Tocqueville started out by discussing the differences between analysing politics, on the one hand, and being active politically, on the other, between la science politique and l'art du gouvernement. First of all, these two modes of behaving must never be confounded, he said, and the reason for this is, while the science of politics deals with laws (drawn from the general and permanent condition of mankind), the art of government must be centred on what happens at the moment, with all its details and non-permanent features (Tocqueville, 1989, p. 230). The second difference between la science politique and l'art du gouvernement is that to excel in one does not mean that you will succeed in the other. Or even worse: to be a writer actually makes it harder to be a good politician. There are many reasons for this, according to Tocqueville, including the fact that authors tend to think that political events follow the logic of ideas, whereas in reality people follow their passions; authors primarily seek originality, although this is of no interest to people in general (ibid.).
Tocqueville was not of the opinion, however, that the science of politics was without use or that the political analyst should stand outside of society and produce analyses with no other purpose than to please other political scientists. There is a great power to the ideas of political science, Tocqueville says, even if these ideas work slowly and in secret (Tocqueville, 1989, p. 233). They often influence politicians and people, even when those influenced are not aware of it.
While Tocqueville withdrew from politics after 1851 for political reasons, it is clear that the coup d'état by Napoleon III also provided him with an opportunity to devote himself to a task that he had wanted to carry out for a long time. He had by now also come to think that he would not be remembered so much as a politician, but rather as an author. Whatever I will leave behind, will rather be due to what I have written than to what I have done, as he phrased it in a letter to a friend (Tocqueville, 1977, p. 230).
The specific task that Tocqueville had in mind was to produce a work that continued his study of what it was that made modern societies develop in either the direction of liberty or in that of democratic despotism (Tocqueville, 1998, p. 6; cf. p. 86). This time, however, Tocqueville wanted to study France, and not the United States, which meant that he had to come to terms with the French Revolution. And as always, there was an attempt from Tocqueville's side to produce a type of analysis that could be of some practical and not simply of theoretical use. He wanted, as he put it in the preface to The Old Regime, not only to discover what had killed the patient but also how the patient could have been cured.

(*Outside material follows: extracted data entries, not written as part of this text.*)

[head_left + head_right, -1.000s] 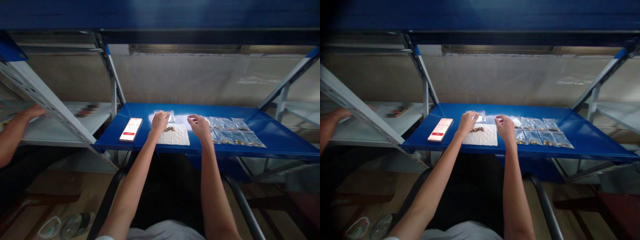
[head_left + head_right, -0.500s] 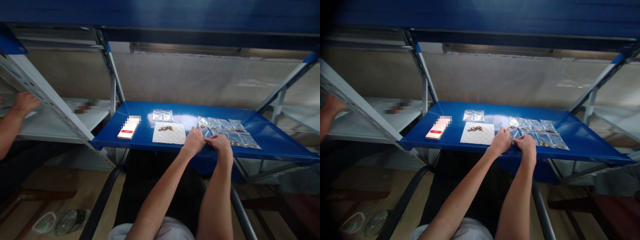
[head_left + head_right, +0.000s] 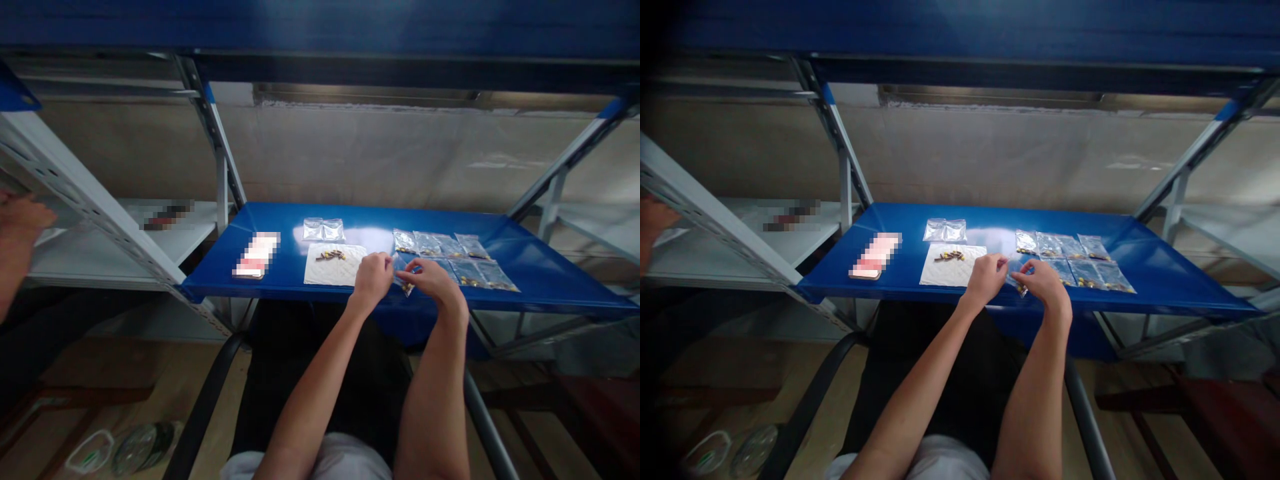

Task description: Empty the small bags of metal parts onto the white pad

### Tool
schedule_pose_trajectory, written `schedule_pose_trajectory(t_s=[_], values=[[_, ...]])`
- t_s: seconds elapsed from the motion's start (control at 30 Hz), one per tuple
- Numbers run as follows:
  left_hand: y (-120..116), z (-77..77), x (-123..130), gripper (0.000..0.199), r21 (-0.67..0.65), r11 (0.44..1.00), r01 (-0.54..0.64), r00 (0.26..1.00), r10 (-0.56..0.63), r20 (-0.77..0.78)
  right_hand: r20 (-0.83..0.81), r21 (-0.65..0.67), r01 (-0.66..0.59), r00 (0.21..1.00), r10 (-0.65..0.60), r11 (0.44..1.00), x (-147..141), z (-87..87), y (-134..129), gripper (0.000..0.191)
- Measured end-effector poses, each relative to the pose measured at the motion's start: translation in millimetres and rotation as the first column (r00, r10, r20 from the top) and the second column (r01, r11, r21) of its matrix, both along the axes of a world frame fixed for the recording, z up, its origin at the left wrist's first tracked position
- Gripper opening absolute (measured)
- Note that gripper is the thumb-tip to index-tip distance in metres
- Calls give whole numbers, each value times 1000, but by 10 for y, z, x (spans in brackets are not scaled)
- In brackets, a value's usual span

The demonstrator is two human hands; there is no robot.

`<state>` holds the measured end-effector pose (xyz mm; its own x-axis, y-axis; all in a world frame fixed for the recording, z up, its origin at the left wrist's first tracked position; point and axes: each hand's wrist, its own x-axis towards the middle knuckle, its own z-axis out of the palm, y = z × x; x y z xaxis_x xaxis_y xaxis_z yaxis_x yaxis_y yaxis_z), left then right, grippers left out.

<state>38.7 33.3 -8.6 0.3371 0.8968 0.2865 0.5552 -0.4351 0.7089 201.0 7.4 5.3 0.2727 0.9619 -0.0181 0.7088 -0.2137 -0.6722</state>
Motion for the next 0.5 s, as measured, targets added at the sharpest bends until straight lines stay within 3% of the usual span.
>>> schedule_pose_trajectory(t_s=[0.1,0.2,0.37,0.5], values=[[-115,109,-172,14,-3,1000,13,985,-12,173,-181,173,-70,978,101,982,-201,181,-55,38],[-273,311,-371,13,30,998,-49,979,42,198,-330,248,-232,892,307,941,-456,395,-127,41],[-488,727,-704,10,84,994,-65,980,48,193,-333,406,-298,832,444,864,-775,637,-230,40],[-568,893,-926,17,107,993,-46,977,23,210,-350,438,-328,795,495,837,-940,681,-230,40]])
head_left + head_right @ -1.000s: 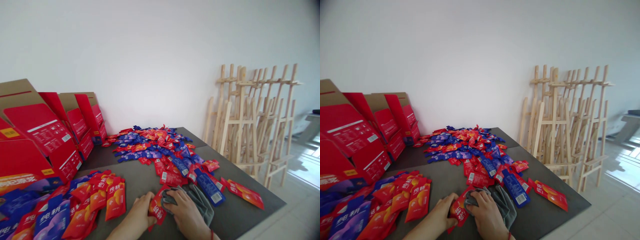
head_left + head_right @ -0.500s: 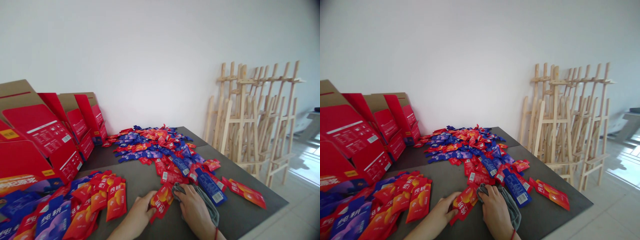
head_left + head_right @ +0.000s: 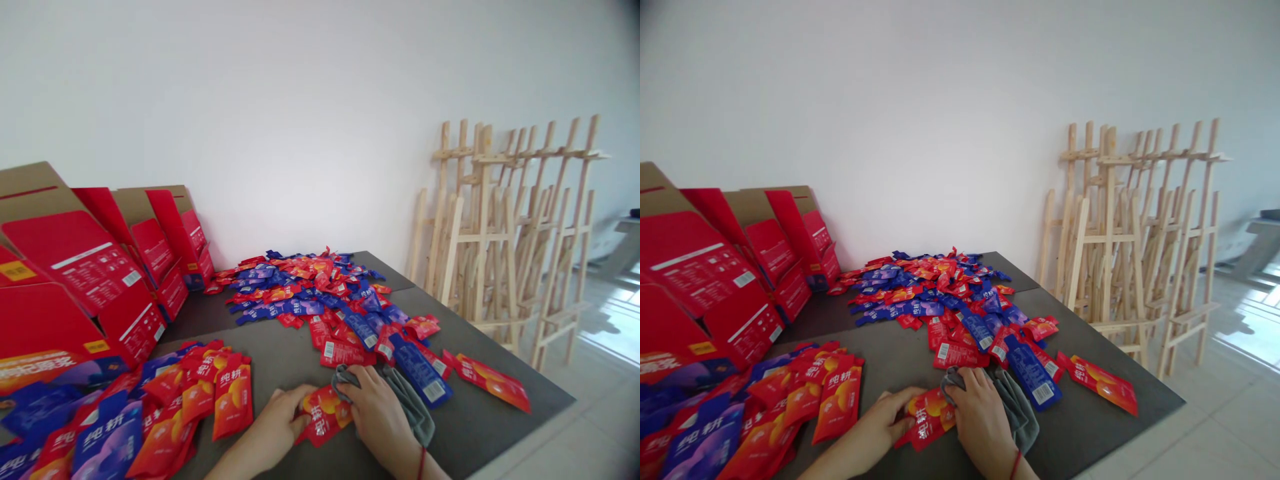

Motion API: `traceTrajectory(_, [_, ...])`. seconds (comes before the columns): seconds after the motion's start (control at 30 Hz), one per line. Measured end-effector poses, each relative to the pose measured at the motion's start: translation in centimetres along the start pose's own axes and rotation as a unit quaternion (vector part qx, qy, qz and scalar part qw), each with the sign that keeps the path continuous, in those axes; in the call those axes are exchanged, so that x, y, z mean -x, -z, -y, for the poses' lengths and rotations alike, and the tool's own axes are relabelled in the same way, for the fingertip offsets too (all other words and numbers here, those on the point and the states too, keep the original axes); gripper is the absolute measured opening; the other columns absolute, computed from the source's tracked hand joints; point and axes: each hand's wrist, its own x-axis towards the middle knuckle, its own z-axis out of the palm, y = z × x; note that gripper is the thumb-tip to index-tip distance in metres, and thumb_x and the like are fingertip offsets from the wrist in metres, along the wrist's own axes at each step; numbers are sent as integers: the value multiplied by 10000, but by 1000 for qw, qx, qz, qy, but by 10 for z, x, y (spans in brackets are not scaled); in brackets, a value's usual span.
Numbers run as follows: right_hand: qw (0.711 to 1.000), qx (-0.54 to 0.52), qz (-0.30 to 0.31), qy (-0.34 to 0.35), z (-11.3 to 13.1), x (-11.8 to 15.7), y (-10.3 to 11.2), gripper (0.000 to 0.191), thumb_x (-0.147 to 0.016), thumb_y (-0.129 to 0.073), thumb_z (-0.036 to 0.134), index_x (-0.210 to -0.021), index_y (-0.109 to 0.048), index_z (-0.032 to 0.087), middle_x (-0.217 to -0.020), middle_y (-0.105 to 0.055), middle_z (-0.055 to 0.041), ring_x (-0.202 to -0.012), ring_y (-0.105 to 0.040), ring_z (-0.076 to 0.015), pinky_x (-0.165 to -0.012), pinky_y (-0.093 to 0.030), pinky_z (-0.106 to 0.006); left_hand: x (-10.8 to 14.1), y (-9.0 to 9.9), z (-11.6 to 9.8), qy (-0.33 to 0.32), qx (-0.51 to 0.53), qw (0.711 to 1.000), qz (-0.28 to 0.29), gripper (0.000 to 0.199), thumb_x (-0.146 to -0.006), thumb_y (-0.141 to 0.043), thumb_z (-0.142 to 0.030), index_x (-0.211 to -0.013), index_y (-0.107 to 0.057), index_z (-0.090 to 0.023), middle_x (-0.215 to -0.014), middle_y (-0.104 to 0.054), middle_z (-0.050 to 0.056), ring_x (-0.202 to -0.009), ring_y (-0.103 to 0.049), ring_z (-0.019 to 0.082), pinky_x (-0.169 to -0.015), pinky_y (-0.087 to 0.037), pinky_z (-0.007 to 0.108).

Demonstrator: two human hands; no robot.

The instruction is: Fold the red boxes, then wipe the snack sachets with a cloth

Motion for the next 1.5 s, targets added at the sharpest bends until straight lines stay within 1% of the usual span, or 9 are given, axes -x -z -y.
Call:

Two general theses famously inform Tocqueville's study. The first is that the French Revolution represented a new type of political revolution, one that appealed to people in their capacity as human beings regardless of their nationality. The French Revolution was, according to Tocqueville, in this sense similar to religious revolutions. The second was that the French Revolution had not by itself created the highly centralized state structure that appeared in the early 1800s; it had only continued and accelerated a process that had started long before the Revolution.
Neither of the two main theses of The Old Regime is particularly economic in nature, and it has also been claimed that Tocqueville disregards the economic dimension of the French Revolution in his work. François Furet, who regards The Old Regime as the most important work ever written on the French Revolution, says for example that its economic analysis is always superficial and vague (Furet, 1981, p. 151). This, however, is a misleading statement, at least to the extent that economic factors do play an important role in Tocqueville's attempt to explain why the Revolution took place. To show this, I will say something briefly about the role that Tocqueville assigns to the increasing separation of classes before the Revolution. Closely related to this process, according to his argument, is also the process of centralization and how it affected the economy.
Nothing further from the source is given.